▸ **Task goal**
Scan the listing below for the word "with", then copy each line that has it.
### Supplied data
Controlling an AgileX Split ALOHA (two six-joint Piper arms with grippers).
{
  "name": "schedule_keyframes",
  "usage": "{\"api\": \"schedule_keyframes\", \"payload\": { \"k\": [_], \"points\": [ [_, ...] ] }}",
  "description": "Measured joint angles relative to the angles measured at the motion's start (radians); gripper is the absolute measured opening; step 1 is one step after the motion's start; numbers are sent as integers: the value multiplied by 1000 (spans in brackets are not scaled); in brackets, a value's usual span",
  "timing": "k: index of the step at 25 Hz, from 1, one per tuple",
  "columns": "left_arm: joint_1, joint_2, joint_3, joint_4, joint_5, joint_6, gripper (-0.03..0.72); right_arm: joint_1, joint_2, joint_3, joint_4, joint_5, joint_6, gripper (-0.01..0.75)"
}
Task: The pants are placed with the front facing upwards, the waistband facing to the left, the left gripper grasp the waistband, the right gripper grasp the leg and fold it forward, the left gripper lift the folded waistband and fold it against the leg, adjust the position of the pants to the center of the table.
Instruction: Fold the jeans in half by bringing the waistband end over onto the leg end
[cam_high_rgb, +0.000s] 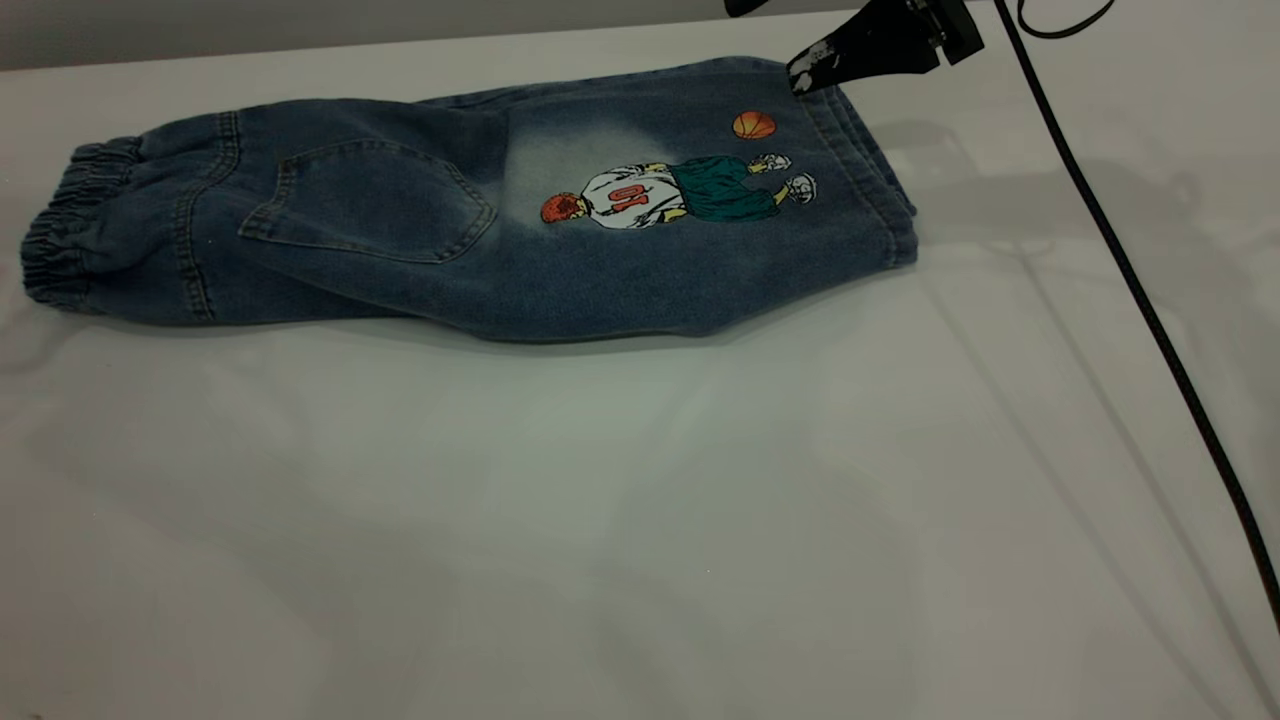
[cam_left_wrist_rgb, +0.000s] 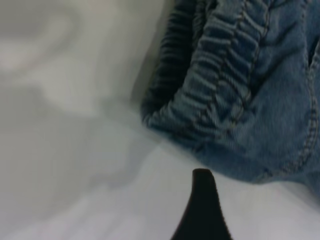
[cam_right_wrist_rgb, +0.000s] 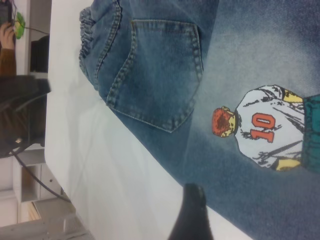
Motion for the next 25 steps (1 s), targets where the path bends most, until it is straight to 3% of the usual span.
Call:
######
▸ **Answer**
Controlling an AgileX Split ALOHA (two six-joint Piper arms with grippers).
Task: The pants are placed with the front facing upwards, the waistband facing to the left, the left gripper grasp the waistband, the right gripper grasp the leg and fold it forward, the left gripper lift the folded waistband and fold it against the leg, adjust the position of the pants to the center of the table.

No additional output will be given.